To listen to the audio version, click on the triangle or grab it on Apple Podcasts. The text version is below.
You’re interested in making sports predictions. The more accurate, the better.
To do this, we typically take a statistic and look at its correlation from season to season. This is especially relevant in preseason football as we look to predict the upcoming season.
If there is a high correlation from season to season, we say the statistic is predictive and include it in our models. If the statistic has a weak correlation, then it’s not predictive. Analytics 101.
However, this exercise can be confusing. For example, consider 3 point shooting percentage in the NBA. There’s a weak correlation from season to season, as a player’s 3 point shooting percentage from last season explains 14.5% of the variance during the current season.
I think there’s a problem with this analysis; more on that later.

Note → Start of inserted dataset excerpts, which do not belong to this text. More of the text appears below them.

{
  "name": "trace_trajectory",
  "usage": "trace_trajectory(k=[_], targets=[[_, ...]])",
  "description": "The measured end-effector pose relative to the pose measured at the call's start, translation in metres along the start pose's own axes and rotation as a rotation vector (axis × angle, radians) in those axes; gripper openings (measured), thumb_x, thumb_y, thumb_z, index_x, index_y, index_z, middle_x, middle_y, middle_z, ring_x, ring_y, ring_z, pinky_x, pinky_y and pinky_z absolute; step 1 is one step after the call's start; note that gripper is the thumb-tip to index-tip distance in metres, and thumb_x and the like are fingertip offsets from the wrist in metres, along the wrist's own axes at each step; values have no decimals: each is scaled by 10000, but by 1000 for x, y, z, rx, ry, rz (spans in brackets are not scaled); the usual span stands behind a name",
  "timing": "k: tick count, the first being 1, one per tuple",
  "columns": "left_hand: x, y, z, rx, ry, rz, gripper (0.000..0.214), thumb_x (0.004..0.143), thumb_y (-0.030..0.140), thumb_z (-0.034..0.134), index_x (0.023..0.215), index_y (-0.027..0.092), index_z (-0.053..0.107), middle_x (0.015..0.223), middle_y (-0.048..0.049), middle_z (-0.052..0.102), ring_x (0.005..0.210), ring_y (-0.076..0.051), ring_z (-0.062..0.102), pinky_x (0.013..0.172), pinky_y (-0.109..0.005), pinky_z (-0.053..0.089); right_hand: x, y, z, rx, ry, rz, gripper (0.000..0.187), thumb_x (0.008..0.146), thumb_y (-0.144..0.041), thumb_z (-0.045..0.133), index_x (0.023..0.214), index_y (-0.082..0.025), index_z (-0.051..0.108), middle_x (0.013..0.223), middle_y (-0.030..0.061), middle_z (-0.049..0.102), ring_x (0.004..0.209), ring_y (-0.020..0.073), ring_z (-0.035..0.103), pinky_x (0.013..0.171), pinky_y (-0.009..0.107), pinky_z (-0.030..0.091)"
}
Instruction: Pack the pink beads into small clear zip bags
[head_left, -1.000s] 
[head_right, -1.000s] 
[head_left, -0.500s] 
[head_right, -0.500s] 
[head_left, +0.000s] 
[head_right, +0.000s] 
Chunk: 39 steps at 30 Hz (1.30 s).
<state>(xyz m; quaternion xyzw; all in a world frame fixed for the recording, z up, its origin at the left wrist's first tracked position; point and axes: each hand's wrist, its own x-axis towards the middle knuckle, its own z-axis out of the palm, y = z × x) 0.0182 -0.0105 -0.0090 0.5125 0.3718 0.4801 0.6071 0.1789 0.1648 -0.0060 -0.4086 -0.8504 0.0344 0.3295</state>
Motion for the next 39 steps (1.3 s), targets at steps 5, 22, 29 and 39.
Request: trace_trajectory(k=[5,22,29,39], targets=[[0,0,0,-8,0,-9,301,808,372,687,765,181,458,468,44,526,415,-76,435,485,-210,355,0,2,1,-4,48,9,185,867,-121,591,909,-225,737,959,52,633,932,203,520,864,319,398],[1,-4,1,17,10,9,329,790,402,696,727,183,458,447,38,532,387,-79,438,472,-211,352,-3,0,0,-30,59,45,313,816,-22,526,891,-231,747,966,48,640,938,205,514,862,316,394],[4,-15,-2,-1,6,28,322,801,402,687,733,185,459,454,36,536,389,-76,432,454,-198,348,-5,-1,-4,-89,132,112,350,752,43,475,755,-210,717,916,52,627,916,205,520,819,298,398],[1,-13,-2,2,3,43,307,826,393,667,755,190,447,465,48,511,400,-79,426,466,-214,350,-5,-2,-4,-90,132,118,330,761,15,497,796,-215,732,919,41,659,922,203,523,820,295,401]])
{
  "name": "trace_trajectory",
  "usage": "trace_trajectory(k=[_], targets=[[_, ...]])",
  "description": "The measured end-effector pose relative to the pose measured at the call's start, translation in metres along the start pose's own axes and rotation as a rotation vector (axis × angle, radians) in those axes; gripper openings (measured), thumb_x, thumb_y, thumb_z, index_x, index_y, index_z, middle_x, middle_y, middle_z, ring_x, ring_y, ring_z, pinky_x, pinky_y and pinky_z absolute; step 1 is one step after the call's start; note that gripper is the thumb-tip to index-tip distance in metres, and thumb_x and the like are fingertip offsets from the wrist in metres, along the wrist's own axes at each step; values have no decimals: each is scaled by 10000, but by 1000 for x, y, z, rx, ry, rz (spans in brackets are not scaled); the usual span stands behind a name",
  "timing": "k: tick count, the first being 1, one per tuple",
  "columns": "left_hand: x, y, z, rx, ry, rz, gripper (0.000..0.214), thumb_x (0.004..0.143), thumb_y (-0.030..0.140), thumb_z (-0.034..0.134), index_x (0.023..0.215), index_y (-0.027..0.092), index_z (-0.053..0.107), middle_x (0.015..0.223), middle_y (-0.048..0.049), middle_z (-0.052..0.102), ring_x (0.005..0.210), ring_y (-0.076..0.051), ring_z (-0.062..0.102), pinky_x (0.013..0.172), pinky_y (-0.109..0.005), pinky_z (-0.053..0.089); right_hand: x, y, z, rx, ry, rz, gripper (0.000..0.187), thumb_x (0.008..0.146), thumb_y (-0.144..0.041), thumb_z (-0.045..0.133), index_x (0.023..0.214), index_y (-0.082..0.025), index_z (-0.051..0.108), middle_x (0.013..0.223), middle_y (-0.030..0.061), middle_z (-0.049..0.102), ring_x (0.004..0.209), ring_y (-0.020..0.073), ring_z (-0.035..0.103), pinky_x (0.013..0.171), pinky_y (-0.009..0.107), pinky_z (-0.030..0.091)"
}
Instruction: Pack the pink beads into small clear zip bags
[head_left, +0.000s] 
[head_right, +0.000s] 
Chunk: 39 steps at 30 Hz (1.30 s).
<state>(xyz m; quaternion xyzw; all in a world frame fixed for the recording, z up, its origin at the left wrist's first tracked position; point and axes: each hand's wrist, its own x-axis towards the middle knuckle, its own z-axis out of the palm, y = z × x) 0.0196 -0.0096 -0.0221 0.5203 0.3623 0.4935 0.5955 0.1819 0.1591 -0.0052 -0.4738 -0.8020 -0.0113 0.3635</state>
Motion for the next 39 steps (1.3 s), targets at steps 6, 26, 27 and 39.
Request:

In addition, the analysis doesn’t make sense. There is clear skill in shooting a basketball. Who would pick Russell Westbrook over Steph Curry in a three point shooting contest? No one.
In discussing the lack of correlation in 3 point shooting percentage, data scientists like myself usually say something like “randomness plays a big role in 3 point shooting percentage.” This is true, but not the entire picture.
In this article, I’ll discuss predictability versus skill and how they are related but different concepts.
Skill in shooting 3 pointers
Why is there skill in three point shooting?
To get some intuition, let’s take the following approach: assume 3 point shooting is random, and compare the actual data on players with this assumption.
I looked at NBA data from 2014 through 2020 before the lockdown. During this period, the average 3 point shooting percentage was 35.6%. If 3 point shooting is random, each player makes shots at this rate.
Based on this random assumption, a player’s 3 point shooting percentage won’t land exactly on the mean value of 35.6%. Some players will end up above this value, some below. But as a player takes more shots, his shooting percentage approaches the mean value of 35.6%.
When you look at many players based on this random assumption, you get a distribution of 3 point shooting percentages spread around the mean. If each player takes 2000 shots, the width of this distribution is about 1%. This implies that two out of three players will have a percentage between 34.6% and 36.6%.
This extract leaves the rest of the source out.